Хоснер с трудом удержал себя от внезапного желания столкнуть Бурга вниз со стены. Он посмотрел на спящую Эстер Аронсон, потом на Мириам. Его непопулярность среди людей в прошлом и настоящем объяснялась главным образом тем, что он стремился установить драконовскую дисциплину. Но Хоснера это не волновало. В том мире, в котором он жил, всегда находились люди, которым удавалось смягчить его тиранию. Но Бург… Он или блефует, или действительно намерен расстрелять Мириам в назидание другим. Невероятно, но здесь всякое возможно.
— Разве я не прав? — повторил Бург. — Разве не правильно, что госпожа Бернштейн должна быть наказана за то, что поставила под удар жизни почти пятидесяти человек?
Хоснер посмотрел на окутанную темнотой и засыпанную пылью Мириам. Она закрывала лицо шарфом, словно провинившийся ребенок.
— Да, — вымолвил Хоснер. — Мы разберемся с ней… утром.
— Нет, прямо сейчас, — возразил Бург. — Для нас утро может и не наступить. Наказание в условиях боевых действий должно быть быстрым и неизбежным. Так это делается. Прямо сейчас.
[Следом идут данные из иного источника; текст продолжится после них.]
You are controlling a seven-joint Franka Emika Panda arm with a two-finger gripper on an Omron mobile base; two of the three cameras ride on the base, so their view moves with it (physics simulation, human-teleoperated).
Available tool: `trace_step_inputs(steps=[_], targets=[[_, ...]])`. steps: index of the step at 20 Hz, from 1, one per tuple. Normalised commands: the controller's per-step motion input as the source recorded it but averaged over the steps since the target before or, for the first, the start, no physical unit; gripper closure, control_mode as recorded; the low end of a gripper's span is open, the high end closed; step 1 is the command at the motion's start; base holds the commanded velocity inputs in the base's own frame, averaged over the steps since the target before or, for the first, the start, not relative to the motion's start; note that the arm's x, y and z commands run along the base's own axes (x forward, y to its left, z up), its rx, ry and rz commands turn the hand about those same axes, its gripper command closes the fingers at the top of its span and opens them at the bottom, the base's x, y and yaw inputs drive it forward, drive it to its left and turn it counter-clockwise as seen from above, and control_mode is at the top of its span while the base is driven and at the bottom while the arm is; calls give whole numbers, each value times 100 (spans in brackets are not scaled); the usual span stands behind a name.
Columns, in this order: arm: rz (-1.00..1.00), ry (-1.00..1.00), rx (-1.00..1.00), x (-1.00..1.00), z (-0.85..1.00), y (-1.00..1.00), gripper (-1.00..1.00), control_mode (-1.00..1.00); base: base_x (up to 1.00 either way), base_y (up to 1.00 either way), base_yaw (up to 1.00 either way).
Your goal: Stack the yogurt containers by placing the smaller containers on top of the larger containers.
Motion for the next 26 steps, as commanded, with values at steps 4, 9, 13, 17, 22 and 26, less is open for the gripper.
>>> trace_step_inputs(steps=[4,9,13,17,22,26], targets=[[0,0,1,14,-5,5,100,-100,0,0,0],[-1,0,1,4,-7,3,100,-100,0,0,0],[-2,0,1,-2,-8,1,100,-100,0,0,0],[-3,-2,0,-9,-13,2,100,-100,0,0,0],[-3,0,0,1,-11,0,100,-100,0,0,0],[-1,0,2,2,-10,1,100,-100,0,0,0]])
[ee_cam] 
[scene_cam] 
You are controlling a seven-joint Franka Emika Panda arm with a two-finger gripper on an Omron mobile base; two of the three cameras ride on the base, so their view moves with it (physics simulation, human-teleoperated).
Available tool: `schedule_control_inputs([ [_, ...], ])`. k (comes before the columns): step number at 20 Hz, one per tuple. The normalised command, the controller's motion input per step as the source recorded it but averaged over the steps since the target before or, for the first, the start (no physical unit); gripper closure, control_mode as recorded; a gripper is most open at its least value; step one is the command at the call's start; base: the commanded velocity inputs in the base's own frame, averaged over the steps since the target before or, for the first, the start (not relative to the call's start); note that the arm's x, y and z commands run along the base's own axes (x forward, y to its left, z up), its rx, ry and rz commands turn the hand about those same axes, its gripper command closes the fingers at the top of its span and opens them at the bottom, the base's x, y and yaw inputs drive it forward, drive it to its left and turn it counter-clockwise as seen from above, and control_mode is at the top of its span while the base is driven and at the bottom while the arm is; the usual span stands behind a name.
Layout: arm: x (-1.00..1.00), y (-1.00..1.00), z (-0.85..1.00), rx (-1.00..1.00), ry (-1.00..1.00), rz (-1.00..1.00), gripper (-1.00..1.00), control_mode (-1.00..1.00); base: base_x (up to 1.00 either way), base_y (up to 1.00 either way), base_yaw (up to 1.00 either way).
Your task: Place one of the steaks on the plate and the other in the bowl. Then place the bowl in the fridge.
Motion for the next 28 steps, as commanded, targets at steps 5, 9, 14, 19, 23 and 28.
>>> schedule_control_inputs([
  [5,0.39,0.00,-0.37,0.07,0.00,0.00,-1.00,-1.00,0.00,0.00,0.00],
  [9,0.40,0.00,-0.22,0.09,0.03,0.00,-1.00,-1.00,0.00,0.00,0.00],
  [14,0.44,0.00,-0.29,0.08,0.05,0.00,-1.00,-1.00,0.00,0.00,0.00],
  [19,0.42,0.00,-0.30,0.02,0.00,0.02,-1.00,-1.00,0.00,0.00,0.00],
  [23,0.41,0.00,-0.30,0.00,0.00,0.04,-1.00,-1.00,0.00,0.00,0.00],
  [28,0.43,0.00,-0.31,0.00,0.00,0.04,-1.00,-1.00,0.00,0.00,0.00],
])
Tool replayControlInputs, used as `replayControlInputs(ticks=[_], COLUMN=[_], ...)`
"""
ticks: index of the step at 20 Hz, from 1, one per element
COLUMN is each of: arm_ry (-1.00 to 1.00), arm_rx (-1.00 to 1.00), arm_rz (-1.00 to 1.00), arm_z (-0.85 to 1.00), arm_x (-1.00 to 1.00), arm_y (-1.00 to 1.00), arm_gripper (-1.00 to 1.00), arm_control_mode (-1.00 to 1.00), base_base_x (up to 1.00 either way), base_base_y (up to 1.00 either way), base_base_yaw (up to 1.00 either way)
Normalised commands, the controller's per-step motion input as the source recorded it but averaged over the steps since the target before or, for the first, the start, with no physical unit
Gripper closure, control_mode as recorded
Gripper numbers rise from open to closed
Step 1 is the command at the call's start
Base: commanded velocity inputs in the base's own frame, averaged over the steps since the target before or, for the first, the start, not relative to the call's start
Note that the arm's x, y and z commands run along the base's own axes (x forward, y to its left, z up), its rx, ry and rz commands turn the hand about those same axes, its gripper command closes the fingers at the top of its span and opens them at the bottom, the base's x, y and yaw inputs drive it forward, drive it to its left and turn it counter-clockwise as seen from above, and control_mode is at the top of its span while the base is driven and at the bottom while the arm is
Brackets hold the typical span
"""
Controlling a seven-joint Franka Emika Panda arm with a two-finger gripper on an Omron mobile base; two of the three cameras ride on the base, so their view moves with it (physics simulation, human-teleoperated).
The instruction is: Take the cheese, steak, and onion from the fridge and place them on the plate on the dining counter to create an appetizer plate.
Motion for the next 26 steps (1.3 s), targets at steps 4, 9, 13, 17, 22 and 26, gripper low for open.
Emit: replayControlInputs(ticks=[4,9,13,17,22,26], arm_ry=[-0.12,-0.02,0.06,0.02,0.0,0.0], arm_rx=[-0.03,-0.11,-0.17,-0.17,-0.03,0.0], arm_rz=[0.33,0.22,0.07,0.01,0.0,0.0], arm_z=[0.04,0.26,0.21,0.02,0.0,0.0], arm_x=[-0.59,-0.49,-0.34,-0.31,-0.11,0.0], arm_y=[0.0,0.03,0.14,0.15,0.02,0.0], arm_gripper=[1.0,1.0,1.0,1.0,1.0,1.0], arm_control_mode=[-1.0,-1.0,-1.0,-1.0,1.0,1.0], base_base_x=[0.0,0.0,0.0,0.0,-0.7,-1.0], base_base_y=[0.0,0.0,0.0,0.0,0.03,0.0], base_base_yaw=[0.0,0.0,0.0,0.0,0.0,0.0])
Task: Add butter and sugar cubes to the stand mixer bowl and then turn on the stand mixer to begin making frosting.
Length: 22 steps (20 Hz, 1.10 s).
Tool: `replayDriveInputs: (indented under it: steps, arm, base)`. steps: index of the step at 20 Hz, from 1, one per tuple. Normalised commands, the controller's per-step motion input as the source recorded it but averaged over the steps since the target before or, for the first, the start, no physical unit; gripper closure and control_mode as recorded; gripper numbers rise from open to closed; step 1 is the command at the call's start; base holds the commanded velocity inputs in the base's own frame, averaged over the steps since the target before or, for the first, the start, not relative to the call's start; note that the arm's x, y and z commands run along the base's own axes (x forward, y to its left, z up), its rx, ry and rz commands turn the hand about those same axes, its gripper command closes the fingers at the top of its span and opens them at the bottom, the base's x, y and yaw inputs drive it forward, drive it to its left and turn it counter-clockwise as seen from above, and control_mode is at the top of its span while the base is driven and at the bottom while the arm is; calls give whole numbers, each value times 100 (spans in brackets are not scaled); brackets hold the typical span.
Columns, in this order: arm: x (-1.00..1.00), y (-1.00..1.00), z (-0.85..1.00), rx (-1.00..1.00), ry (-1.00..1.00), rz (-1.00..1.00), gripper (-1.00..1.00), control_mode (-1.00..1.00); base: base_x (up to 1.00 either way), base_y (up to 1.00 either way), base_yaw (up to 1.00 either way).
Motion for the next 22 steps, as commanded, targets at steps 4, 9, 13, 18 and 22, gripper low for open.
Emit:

Хоснер подошел к Бургу почти вплотную.
— Утром.
Генерал Добкин лежал на соломенном тюфяке в грязной хижине. Ветер проникал в нее даже сквозь закрытые ставни, засыпая тело Добкина мелким песком. Масляная лампа мигала, но не гасла. Человек, лежавший рядом с ним, зашевелился, потом застонал. Добкин обратился к нему на вполне сносном арабском:
— Кто ты?
— А ты кто? — спросил мужнина.
Добкину рассказали, что этого мужчину тоже выловили из реки. Он был без обуви и без рубашки, но в пятнистых камуфляжных брюках. Старик, которого звали Шир-яшуб, поинтересовался у Добкина, не еврей ли и этот раненый. Генерал солгал, ответив, что не знает. Но на самом деле он почти точно знал, что человек, с которым он сейчас разговаривал, был ашбалом. Однако, когда Шир-яшуб, который был раввином в более древнем смысле этого слова — то есть не посвященным в духовный сан учителем, — спросил Добкина, есть ли какие-либо причины, по которым нельзя оказать помощь раненому и поместить в хижине алуфа, тот ответил, что таких причин не существует.
— Я рыбак, ветер перевернул мою лодку, меня ранило. Евреи нашли меня и помогли.
Раненый повернулся на бок и посмотрел на Добкина. Масляная лампа осветила шрамы, изуродовавшие половину лица араба. Это были старые раны. Добкин заметил, что ашбал — теперь у него в этом не было ни малейших сомнений — оценивающие разглядывает его: прическу, голые руки, лежавшие поверх одеяла. Ботинки Добкина были сняты и лежали в тени, ашбал не мог их видеть, но он и так увидел достаточно, чтобы понять, что перед ним не рыбак.